Putting aside how Android smartphones and networks have evolved since then, it’s worth noting that network build-outs are planned many months if not full years in advance, and even a two-month iPhone delay would neither eliminate the need for new 5G tower hardware nor reduce the pressure on U.S. carriers to have nationwide networks available in time for the launch. There’s also plenty of demand for 5G devices from carriers outside the U.S., including China and South Korea — each home to multiple fully functional 5G networks — and Japan, which is about to launch its first 5G network ahead of the Olympics, with similar networks growing in parts of Europe and Australia, as well.
While U.S. customers might not be thrilled with their 5G network options or performance at this point, all three of the major carriers have promised major improvements this year. Outside the U.S., a combination of markedly faster network speeds and falling handset prices have bolstered demand for 5G devices, helping Samsung and multiple Chinese vendors in the process. 5G network buildouts are continuing across the world, led by companies such as Ericsson, Nokia, and Samsung, as Huawei continues to have a role in some countries.
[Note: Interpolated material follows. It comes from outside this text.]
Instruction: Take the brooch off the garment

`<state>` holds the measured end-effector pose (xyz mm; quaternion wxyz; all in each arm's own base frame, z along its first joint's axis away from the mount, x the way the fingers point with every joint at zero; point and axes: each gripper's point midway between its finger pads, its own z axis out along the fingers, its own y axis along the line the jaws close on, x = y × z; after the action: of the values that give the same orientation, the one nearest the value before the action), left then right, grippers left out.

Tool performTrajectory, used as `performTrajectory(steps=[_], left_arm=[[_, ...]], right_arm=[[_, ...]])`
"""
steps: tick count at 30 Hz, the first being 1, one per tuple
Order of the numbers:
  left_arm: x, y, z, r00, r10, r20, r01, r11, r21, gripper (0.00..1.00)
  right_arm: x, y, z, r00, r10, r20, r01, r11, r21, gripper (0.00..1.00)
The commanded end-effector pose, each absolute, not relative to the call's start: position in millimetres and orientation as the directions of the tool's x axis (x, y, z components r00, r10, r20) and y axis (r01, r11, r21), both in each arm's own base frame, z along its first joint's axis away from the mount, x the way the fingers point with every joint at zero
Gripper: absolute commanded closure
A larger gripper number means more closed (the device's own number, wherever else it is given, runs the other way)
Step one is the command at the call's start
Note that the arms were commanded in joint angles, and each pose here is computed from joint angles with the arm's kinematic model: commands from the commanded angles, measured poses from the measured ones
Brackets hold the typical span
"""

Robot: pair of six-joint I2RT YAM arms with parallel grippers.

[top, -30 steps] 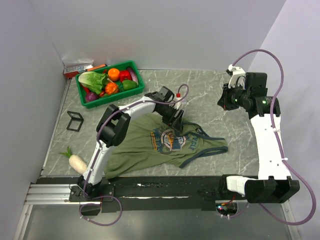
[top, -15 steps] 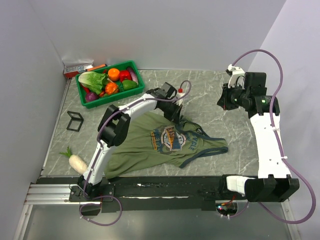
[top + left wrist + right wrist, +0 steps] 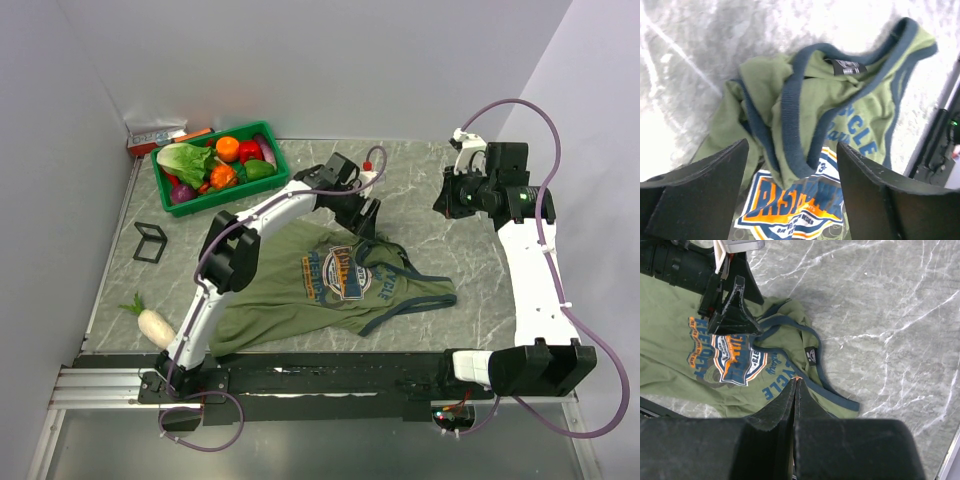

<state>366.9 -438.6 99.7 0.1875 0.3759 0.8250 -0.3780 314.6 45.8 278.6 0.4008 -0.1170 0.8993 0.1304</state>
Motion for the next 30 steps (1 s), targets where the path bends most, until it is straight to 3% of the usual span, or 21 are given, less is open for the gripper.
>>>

(Thus far, the coronavirus doesn’t appear to have had as much of an impact on handset rivals’ manufacturing as on Apple’s, but that could be attributable to less vendor disclosure, smaller production scale, or both. The situation with 5G base station manufacturing was something of a question mark even before the coronavirus hit China, and it remains fuzzy today.)
So there’s a good chance that many major countries will have 5G networks in place for the iPhone launch. The question is whether Apple will be able to deliver devices for them. As I said three weeks ago, when it appeared that Apple might be cutting things too close with 5G iPhone production, risking a slow start to manufacturing:
That might be enough to restrict initial supplies of the affected iPhones and possibly create the sort of regional and model-specific availability challenges we haven’t seen in some time. And that’s assuming there’s no last-minute or post-launch snafu with antenna performance … all it would take is some undiscovered glitch in design or manufacturing to mess up 5G performance, seriously undercutting the iPhone’s speed and parity compared with Android rivals.
At this point, I hope that the new iPhones deliver a breakthrough 5G experience that’s worth all the reported extra wrangling. It would be a shame if the first 5G iPhones merely deliver feature parity with Android devices released much earlier. Regardless of how the most die-hard iPhone fans react, other users may realize that they didn’t gain much by waiting on Apple’s solution, putting Samsung and its other competitors in a stronger position to capitalize on future major technology transitions. But if the iPhones bring their A game this year and show up on time, 2020 could end on a happier note than where we all are right now.